Another factor that will help to prevent large-scale disruption in the housing market is the greater proportion of double-income households with mortgages (see Figure 6). A household managed by two individuals with two sources of income is likely to be better equipped to cushion themselves against higher living costs.

Figure 6: Residential loans to individuals

Source: Financial Conduct Authority

The prevalence of these types of homeowners will reduce the probability of large-scale defaults even if mortgage rates continue to rise. It is also possible that two employed and financially secure individuals may be more confident when purchasing a house, irrespective of the current climate, further supporting housing demand.

What about the rental market?

Private rental prices in the UK increased by 3.4% in the 12 months to August 2022 (see Figure 7). This was the largest annual growth rate since this series began in January 2016. A double whammy of excess tenant demand and shortage in supply has kept rental rates high.
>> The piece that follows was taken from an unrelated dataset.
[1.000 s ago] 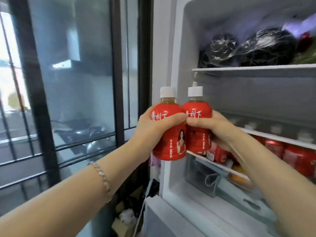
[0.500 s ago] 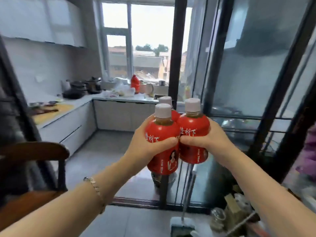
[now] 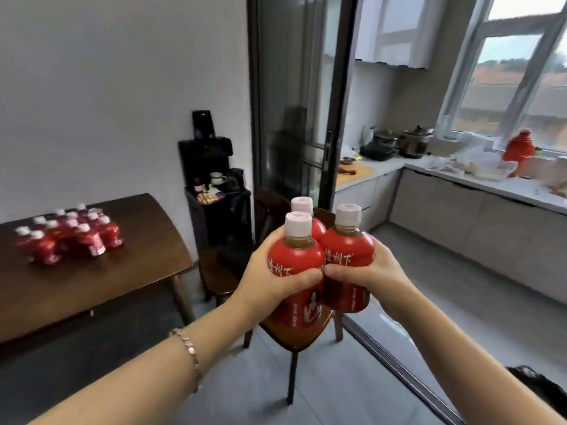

The latest Royal Institute of Chartered Surveyors (RICS) report for August 2022 suggests that these supply shortages have resulted from changes in regulation and taxes. They also show that rental prices are forecast to increase by 4% on average across the UK, over the next year.

Figure 7: Annual growth in rental prices in the UK

Source: Office for National Statistics

Although changes in monetary policy are not going to affect tenants directly, the worsening cost of living crisis will have more of a direct impact on those renting. Landlords can increase rental rates as economic conditions change – for example, in the wake of higher interest rates.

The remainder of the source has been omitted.